Don’t be fooled, the agency said.

“Sellers of these smartwatches and smart rings claim their devices measure blood glucose levels without requiring people to prick their finger or pierce the skin. They claim to use noninvasive techniques. These smartwatches and smart rings do not directly test blood glucose levels,” the agency said.

No such devices have ever been approved by the agency, and trusting them can be hazardous.

“For people with diabetes, inaccurate blood glucose measurements can lead to errors in diabetes management,” the agency warned.

Those errors include taking the wrong doses of a drug that might send blood sugar plummeting to dangerous lows.

In other cases, “taking too much of these medications can quickly lead to dangerously low glucose, leading to mental confusion, coma or death within hours of the error,” the FDA warned.

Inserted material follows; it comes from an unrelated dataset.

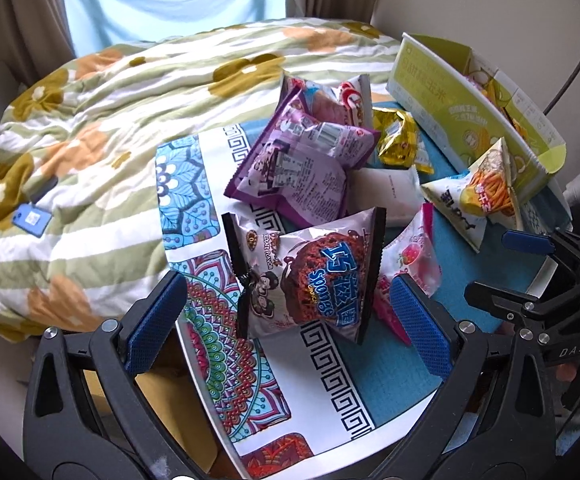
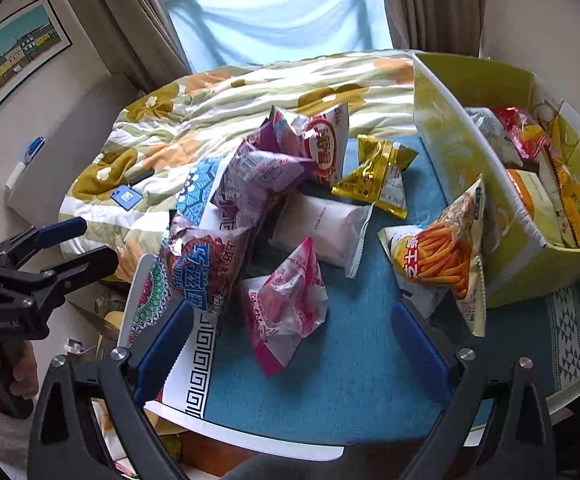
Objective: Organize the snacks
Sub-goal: 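Grasp the chocolate-flavour cookie bag with the left tool while the right tool approaches the pink-white bag, then close the right tool on the pink-white bag while the left tool holds the cookie bag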
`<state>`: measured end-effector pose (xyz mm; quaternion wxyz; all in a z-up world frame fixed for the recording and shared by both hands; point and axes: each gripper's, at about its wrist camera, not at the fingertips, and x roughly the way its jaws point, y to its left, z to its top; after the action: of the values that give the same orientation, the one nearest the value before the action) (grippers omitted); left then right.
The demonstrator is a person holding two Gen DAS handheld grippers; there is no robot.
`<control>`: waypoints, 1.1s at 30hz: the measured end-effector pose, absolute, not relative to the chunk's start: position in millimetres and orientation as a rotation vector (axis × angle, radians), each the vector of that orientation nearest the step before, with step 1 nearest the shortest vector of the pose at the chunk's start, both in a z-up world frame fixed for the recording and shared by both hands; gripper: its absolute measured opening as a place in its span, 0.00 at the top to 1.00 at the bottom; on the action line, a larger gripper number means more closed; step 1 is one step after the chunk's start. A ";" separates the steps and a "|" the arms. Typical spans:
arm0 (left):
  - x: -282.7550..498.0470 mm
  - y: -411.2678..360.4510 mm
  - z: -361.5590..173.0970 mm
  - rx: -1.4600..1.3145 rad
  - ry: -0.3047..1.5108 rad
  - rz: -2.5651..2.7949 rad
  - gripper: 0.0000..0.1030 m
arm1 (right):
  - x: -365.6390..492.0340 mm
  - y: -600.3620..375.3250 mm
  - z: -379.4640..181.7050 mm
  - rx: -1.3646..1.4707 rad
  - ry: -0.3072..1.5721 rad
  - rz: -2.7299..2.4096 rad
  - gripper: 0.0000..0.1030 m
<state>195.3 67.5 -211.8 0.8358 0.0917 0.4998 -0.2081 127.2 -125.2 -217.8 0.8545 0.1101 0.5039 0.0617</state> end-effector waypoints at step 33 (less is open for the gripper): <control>238.7 61.5 -299.1 -0.042 1.301 -0.608 0.22 | 168.0 -115.8 -302.5 0.212 1.180 0.218 0.05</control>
<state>238.7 61.5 -299.1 0.7530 -0.0194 0.5959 -0.2785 168.0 -115.8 -302.5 0.8201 0.0998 0.5541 0.1023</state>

The agency said consumers are able to buy these unapproved devices easily online. “These smartwatches and smart rings are manufactured by dozens of companies and sold under multiple brand names,” according to the FDA.

“If your medical care depends on accurate blood glucose measurements, talk to your health care provider about an appropriate FDA-authorized device for your needs,” the agency said.

The FDA is also asking the nation’s health care providers to warn patients of this danger.

“This safety communication applies to any smartwatch or smart ring that claims to measure blood glucose without piercing the skin, regardless of manufacturer or brand,” the agency said.

The FDA added it is working to prevent the illegal marketing of these devices throughout the United States.

Sources

  • U.S. Food and Drug Administration, safety communication, Feb. 21, 2024

Disclaimer: Statistical data in medical articles provide general trends and do not pertain to individuals. Individual factors can vary greatly. Always seek personalized medical advice for individual healthcare decisions.